### DATA FOR ANALYSIS
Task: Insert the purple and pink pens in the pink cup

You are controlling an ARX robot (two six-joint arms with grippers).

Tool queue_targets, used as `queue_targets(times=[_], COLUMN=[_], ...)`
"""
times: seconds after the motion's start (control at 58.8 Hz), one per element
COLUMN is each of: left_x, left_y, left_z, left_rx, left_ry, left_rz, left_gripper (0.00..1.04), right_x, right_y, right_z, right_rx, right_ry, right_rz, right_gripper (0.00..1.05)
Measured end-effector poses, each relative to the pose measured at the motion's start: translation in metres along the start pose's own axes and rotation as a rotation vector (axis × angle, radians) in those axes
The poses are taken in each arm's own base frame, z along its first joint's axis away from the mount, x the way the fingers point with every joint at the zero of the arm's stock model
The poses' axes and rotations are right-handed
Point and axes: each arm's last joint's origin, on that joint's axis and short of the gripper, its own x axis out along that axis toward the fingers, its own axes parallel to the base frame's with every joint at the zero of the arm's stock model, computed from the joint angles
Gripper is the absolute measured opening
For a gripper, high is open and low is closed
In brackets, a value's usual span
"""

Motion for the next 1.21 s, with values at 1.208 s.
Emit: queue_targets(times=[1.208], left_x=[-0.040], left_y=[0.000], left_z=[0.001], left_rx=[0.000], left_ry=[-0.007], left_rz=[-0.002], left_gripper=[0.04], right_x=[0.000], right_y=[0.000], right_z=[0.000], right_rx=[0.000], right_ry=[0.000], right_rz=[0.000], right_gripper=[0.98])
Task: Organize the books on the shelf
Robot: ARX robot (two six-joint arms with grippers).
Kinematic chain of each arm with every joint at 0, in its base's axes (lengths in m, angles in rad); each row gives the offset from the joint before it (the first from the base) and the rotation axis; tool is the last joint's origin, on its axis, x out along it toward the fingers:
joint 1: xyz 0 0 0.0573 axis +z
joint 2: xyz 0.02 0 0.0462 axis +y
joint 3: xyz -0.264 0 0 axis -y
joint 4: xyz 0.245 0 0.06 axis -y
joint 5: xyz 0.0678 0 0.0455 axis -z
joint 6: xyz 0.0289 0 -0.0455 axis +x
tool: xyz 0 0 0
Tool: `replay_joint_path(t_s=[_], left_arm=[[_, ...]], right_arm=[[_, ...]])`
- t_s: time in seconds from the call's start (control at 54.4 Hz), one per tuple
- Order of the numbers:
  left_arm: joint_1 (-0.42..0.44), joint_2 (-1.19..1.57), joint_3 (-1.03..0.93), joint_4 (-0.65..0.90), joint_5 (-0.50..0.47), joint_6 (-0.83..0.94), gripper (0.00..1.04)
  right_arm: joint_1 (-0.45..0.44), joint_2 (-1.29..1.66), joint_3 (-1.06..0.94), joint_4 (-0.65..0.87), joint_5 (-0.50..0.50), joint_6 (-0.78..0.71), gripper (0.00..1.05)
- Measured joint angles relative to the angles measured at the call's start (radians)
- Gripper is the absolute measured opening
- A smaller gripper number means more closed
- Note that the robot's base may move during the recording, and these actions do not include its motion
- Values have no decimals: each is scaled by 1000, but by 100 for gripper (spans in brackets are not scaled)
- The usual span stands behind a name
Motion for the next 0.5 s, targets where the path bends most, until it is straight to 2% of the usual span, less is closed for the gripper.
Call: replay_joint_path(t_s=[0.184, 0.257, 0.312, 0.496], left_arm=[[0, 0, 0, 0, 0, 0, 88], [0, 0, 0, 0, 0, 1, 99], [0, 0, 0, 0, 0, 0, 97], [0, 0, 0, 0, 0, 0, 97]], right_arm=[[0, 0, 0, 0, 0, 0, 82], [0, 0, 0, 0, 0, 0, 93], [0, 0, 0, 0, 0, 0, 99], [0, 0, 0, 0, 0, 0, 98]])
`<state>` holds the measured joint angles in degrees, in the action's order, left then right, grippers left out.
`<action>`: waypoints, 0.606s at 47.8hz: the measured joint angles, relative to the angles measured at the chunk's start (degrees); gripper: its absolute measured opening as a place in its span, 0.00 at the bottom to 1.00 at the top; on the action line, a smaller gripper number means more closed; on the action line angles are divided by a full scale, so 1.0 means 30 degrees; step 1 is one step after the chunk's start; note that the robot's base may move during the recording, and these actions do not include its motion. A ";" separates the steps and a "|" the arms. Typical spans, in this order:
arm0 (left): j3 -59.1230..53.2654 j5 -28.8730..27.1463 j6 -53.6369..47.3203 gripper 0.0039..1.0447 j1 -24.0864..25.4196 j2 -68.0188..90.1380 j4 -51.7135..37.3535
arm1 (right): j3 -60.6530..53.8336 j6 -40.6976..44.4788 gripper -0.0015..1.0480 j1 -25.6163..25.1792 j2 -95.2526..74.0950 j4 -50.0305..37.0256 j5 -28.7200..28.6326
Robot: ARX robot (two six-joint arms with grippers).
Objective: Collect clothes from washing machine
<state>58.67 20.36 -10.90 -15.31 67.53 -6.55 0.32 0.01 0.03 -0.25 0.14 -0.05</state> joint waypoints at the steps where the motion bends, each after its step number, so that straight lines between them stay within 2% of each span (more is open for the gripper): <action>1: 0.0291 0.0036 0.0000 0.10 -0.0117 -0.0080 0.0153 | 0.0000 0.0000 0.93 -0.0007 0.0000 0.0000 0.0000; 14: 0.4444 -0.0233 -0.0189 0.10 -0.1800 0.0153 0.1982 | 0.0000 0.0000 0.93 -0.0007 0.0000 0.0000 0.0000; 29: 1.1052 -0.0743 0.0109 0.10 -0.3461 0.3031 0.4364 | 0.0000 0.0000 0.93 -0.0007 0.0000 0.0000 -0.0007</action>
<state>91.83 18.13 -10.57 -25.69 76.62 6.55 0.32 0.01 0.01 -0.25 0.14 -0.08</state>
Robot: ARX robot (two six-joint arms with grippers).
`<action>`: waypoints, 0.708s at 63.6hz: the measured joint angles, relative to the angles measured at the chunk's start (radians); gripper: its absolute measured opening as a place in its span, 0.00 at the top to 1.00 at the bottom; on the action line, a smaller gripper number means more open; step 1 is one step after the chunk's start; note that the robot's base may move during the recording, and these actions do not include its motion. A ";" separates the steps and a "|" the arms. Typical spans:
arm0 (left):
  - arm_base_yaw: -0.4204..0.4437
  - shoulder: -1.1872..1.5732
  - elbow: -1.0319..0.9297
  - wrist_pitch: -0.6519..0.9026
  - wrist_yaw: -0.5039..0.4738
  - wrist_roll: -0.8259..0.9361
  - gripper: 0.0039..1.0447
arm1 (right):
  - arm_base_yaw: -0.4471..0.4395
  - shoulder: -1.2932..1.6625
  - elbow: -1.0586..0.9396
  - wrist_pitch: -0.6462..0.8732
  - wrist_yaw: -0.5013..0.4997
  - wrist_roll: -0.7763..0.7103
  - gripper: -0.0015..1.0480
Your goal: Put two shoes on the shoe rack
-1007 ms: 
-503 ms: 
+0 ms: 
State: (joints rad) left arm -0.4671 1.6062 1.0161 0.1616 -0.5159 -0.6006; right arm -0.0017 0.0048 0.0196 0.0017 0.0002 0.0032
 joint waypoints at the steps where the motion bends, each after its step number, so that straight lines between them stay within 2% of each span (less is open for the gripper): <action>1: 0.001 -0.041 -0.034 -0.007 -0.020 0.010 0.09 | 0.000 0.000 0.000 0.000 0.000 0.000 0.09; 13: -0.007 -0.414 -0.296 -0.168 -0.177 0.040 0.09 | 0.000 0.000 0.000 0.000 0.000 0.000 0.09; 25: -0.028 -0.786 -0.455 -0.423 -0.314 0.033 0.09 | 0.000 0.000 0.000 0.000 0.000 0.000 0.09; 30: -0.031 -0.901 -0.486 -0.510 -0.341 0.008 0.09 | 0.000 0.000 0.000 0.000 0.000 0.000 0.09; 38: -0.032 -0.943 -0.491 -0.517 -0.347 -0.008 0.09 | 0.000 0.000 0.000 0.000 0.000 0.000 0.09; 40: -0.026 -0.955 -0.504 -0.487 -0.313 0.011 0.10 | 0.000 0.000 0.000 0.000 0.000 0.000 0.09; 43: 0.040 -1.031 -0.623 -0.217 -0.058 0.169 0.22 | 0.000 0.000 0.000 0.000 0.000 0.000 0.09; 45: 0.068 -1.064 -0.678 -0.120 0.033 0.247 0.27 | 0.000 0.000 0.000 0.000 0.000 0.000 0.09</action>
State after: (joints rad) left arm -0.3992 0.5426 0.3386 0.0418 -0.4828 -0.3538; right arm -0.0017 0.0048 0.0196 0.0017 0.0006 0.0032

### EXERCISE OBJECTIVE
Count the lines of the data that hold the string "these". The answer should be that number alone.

### SOLUTION FOR THIS PROBLEM
3